HOW TO COMPLETE THIS TASK
From the first line to the last, restate the data exactly, leaving out the images.

=== SOURCE DATA ===

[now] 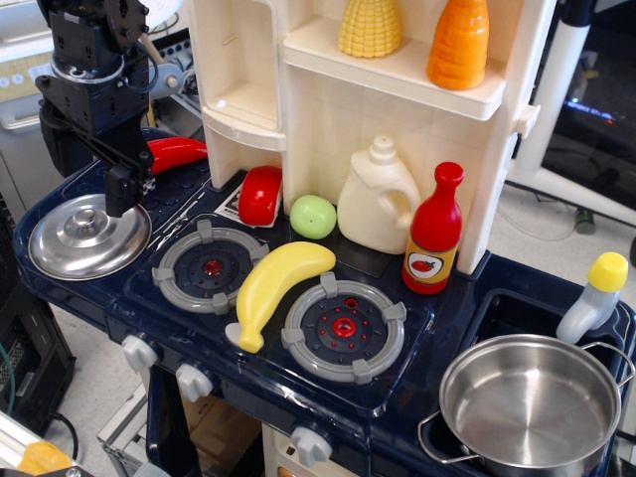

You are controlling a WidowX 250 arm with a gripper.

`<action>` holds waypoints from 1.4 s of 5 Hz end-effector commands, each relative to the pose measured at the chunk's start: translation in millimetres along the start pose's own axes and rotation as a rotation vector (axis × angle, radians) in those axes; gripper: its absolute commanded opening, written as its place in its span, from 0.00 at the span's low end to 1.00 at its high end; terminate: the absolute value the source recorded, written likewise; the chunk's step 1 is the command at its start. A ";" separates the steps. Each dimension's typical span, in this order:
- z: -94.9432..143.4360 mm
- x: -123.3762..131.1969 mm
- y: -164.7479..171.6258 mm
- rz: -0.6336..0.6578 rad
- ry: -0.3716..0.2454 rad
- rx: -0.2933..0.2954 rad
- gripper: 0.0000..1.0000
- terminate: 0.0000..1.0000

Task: Put lid on pot or pan

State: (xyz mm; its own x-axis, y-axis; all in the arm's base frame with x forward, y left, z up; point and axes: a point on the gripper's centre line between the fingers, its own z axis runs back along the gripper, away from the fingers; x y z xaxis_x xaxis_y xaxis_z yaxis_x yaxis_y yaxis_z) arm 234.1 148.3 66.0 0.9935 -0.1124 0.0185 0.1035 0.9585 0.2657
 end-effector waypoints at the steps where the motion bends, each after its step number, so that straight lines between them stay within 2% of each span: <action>1: -10.8 5.5 18.9 -0.031 -0.073 0.031 1.00 0.00; 2: -23.2 -0.2 24.6 -0.061 -0.108 0.015 1.00 0.00; 4: -36.4 -3.9 28.4 -0.114 -0.115 -0.035 1.00 0.00; 5: -36.6 -3.9 28.6 -0.115 -0.117 -0.047 0.00 0.00; 7: -34.0 -6.4 26.7 -0.102 -0.135 -0.038 0.00 0.00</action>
State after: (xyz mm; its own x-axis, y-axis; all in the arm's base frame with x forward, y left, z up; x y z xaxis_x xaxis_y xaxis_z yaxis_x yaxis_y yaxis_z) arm 226.4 175.2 32.2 0.9702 -0.2257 0.0875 0.2065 0.9603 0.1877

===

YOUR RESPONSE
[now] 

You are controlling a WidowX 250 arm with a gripper.

`<action>` holds waypoints from 1.4 s of 5 Hz end-effector commands, each relative to the pose measured at the chunk's start: translation in millimetres along the start pose's own axes and rotation as a rotation vector (axis × angle, radians) in those axes; gripper: its absolute commanded opening, written as its place in its span, from 0.00 at the span's low end to 1.00 at its high end; terminate: the absolute value the source recorded, written likewise; the chunk's step 1 is the command at its start. A ";" separates the steps. Each dimension's typical span, in this order:
- z: -94.9432..143.4360 mm
- x: -123.3762..131.1969 mm
- y: -164.7479..171.6258 mm
- rz: -0.6336..0.6578 rad
- ry: -0.3716..0.2454 rad
- rx: -0.2933..0.2954 rad
- gripper: 0.0000..1.0000
- terminate: 0.0000..1.0000

Task: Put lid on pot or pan

State: (xyz mm; its own x-axis, y-axis; all in the arm's base frame with x forward, y left, z up; point and axes: a point on the gripper's centre line between the fingers, its own z axis runs back along the gripper, away from the fingers; x y z xaxis_x xaxis_y xaxis_z yaxis_x yaxis_y yaxis_z) arm 234.1 148.3 66.0 0.9935 -0.1124 0.0185 0.1035 0.9585 0.2657
 end-effector waypoints at the steps where the motion bends, each after its step number, so that straight lines between them stay within 2% of each span: <action>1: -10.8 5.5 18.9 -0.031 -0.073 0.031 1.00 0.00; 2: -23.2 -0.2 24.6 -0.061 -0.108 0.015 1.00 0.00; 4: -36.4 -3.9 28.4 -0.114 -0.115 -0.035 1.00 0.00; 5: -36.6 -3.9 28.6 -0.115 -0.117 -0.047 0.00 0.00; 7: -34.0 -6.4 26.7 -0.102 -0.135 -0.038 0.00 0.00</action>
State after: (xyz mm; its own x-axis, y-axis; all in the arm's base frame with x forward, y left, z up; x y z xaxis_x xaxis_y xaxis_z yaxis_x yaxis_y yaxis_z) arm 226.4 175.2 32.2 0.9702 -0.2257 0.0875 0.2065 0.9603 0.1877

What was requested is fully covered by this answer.